2018-10-16 Thread Leizhen (ThunderTown)



On 2018/10/15 20:46, Andrew Murray wrote:
> Hi Zhen,
> 
> On Mon, Oct 15, 2018 at 04:36:16PM +0800, Zhen Lei wrote:
>> ITS translation register map:
>> 0x-0x003CReserved
>> 0x0040   GITS_TRANSLATER
>> 0x0044-0xFFFCReserved
>>
>> The standard GITS_TRANSLATER register in ITS is only 4 bytes, but Hisilicon
>> expands the next 4 bytes to carry some IMPDEF information. That means, 8 
>> bytes
>> data will be written to MSIAddress each time.
>>
>> MSIAddr: |4bytes|4bytes|
>>   |MSIData   |IMPDEF|
>>
>> There is no problem for ITS, because the next 4 bytes space is reserved in 
>> ITS.
>> But it will overwrite the 4 bytes memory following "sync_count". It's very
>> luckly that the previous and the next neighbour of "sync_count" are both 
>> aligned
>> by 8 bytes, so no problem is met now.
> 
> My understanding is that MSI's are 32bit memory writes and as such the SMMU
> performs a 32bit write in response to the MSI. If so then what is different
> with the Hi16xx that causes a problem? Have you been able to able to adjust
> the layout of the arm_smmu_device struct to demonstrate this?

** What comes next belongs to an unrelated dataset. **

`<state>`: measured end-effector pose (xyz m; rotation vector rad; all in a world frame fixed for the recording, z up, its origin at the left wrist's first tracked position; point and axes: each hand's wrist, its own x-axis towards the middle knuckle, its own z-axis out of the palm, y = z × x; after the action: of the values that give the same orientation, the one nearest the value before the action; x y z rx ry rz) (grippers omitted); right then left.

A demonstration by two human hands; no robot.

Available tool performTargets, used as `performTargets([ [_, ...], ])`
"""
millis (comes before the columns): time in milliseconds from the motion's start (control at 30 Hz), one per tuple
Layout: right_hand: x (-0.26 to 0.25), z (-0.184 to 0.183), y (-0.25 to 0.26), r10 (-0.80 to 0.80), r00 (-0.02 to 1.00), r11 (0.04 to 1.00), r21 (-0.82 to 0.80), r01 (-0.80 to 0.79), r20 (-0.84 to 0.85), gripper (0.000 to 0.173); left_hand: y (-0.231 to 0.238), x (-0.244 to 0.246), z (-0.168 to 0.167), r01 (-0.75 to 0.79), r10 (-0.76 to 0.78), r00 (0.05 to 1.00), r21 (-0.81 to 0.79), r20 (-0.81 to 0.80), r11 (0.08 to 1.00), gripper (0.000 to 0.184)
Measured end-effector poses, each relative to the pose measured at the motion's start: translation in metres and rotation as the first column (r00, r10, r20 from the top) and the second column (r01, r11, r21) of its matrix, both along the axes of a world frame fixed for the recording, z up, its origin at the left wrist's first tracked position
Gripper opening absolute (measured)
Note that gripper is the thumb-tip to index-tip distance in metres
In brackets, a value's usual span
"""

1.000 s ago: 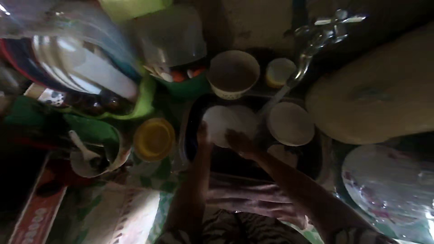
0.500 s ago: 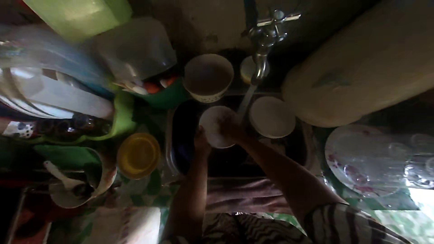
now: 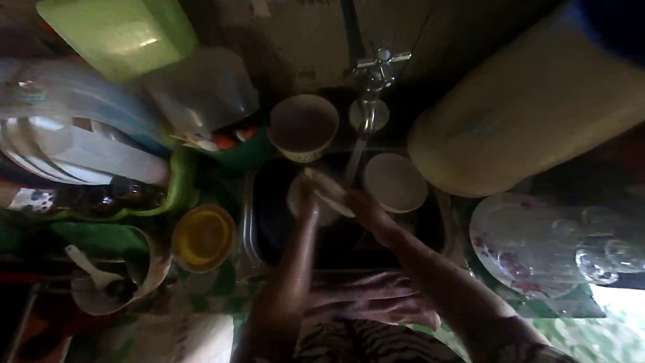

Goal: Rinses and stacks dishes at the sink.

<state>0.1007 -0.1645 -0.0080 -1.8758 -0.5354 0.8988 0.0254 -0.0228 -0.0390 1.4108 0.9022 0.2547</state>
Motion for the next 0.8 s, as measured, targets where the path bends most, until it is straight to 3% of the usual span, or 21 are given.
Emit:
performTargets([
  [33,0.003,0.000,0.002,-0.145,0.986,0.988,0.049,0.150,-0.081,0.034,-0.018,0.006,-0.005,0.126,-0.132,0.991,0.247,0.009,0.961,0.055],
  [100,0.009,-0.010,0.007,-0.337,0.911,0.923,0.110,0.369,-0.238,0.033,-0.052,0.023,-0.026,0.173,-0.247,0.968,0.630,0.031,0.757,0.056],
  [133,0.012,-0.013,0.009,-0.399,0.861,0.886,0.110,0.451,-0.315,0.032,-0.062,0.031,-0.031,0.163,-0.270,0.962,0.695,0.045,0.700,0.049],
  [233,0.015,-0.022,0.008,-0.520,0.720,0.767,0.121,0.631,-0.459,0.025,-0.061,0.049,-0.019,0.361,-0.328,0.925,0.714,-0.191,0.600,0.045],
  [267,0.015,-0.026,0.003,-0.535,0.713,0.750,0.133,0.648,-0.453,0.025,-0.055,0.057,-0.015,0.437,-0.331,0.897,0.690,-0.292,0.577,0.047],
  [367,0.008,-0.042,-0.017,-0.554,0.739,0.747,0.162,0.644,-0.384,0.030,-0.031,0.075,-0.010,0.493,-0.264,0.862,0.594,-0.432,0.636,0.053],
  [467,0.011,-0.040,-0.028,-0.625,0.607,0.590,0.212,0.779,-0.490,0.028,0.001,0.075,-0.014,0.529,-0.259,0.823,0.515,-0.506,0.675,0.047],
  [533,0.023,-0.047,-0.028,-0.578,0.535,0.491,0.261,0.831,-0.617,0.023,0.018,0.057,-0.014,0.413,-0.286,0.873,0.288,-0.395,0.864,0.051],
  [567,0.028,-0.055,-0.025,-0.550,0.502,0.449,0.270,0.852,-0.668,0.020,0.021,0.045,-0.020,0.223,-0.184,0.944,0.121,-0.274,0.967,0.057],
  [600,0.032,-0.064,-0.020,-0.529,0.476,0.427,0.264,0.865,-0.703,0.021,0.025,0.033,-0.034,0.069,-0.073,0.983,-0.030,-0.169,0.997,0.061],
  [633,0.034,-0.072,-0.013,-0.509,0.462,0.436,0.245,0.866,-0.727,0.025,0.029,0.023,-0.042,-0.043,0.031,0.997,-0.165,-0.076,0.985,0.060],
  [700,0.031,-0.082,0.005,-0.515,0.486,0.512,0.202,0.835,-0.707,0.032,0.032,0.004,-0.031,-0.123,0.174,0.978,-0.366,0.111,0.923,0.051],
  [800,0.021,-0.093,0.028,-0.555,0.516,0.613,0.099,0.784,-0.653,0.040,0.040,-0.021,-0.008,-0.056,0.153,0.956,-0.358,0.249,0.932,0.034],
])
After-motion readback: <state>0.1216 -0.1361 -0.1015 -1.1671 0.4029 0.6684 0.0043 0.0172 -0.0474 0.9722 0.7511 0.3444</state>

In normal, only 32bits MSIdata will be written into sync_count:
|4bytes|4bytes|
|  sync_count  |  |

But for Hi16xx, the ITS hardware will write extra 32bits IMDDEF data into 
"". If
"" is the space of the next struct member, its value will be overwritten.

> 
> Thanks,
> 
> Andrew Murray
> 
>>
>> It's good to explicitly add a workaround:
>> 1. Add gcc __attribute__((aligned(8))) to make sure that "sync_count" is 
>> always
>>aligned by 8 bytes.
>> 2. Add a "u64" union member to make sure the 4 bytes padding is always exist.
>>
>> There is no functional change.
>>
>> Signed-off-by: Zhen Lei 
>> ---
>>  drivers/iommu/arm-smmu-v3.c | 3 +++
>>  1 file changed, 3 insertions(+)
>>
>> diff --git a/drivers/iommu/arm-smmu-v3.c b/drivers/iommu/arm-smmu-v3.c
>> index 5059d09..a07bc0d 100644
>> --- a/drivers/iommu/arm-smmu-v3.c
>> +++ b/drivers/iommu/arm-smmu-v3.c
>> @@ -586,7 +586,10 @@ struct arm_smmu_device {
>>  
>>  struct arm_smmu_strtab_cfg  strtab_cfg;
>>  
>> +union {
>> +u64 padding; /* workaround for Hisilicon */
>>  u32 sync_count;
>> +} __attribute__((aligned(8)));
>>  
>>  /* IOMMU core code handle */
>>  struct iommu_device iommu;
>> -- 
>> 1.8.3
>>
>>
>> ___
>> iommu mailing list
>> io...@lists.linux-foundation.org
>> https://lists.linuxfoundation.org/mailman/listinfo/iommu
> 
> .
> 

-- 
Thanks!
BestRegards



Re: [PATCH 1/1] iommu/arm-smmu-v3: eliminate a potential memory corruption on Hi16xx soc

2018-10-16 Thread Robin Murphy

On 15/10/18 18:21, Will Deacon wrote:

On Mon, Oct 15, 2018 at 04:36:16PM +0800, Zhen Lei wrote:

ITS translation register map:
0x-0x003C   Reserved
0x0040  GITS_TRANSLATER
0x0044-0xFFFC   Reserved

The standard GITS_TRANSLATER register in ITS is only 4 bytes, but Hisilicon
expands the next 4 bytes to carry some IMPDEF information. That means, 8 bytes
data will be written to MSIAddress each time.

MSIAddr: |4bytes|4bytes|
 |MSIData   |IMPDEF|

There is no problem for ITS, because the next 4 bytes space is reserved in ITS.
But it will overwrite the 4 bytes memory following "sync_count". It's very
luckly that the previous and the next neighbour of "sync_count" are both aligned
by 8 bytes, so no problem is met now.

It's good to explicitly add a workaround:
1. Add gcc __attribute__((aligned(8))) to make sure that "sync_count" is always
aligned by 8 bytes.
2. Add a "u64" union member to make sure the 4 bytes padding is always exist.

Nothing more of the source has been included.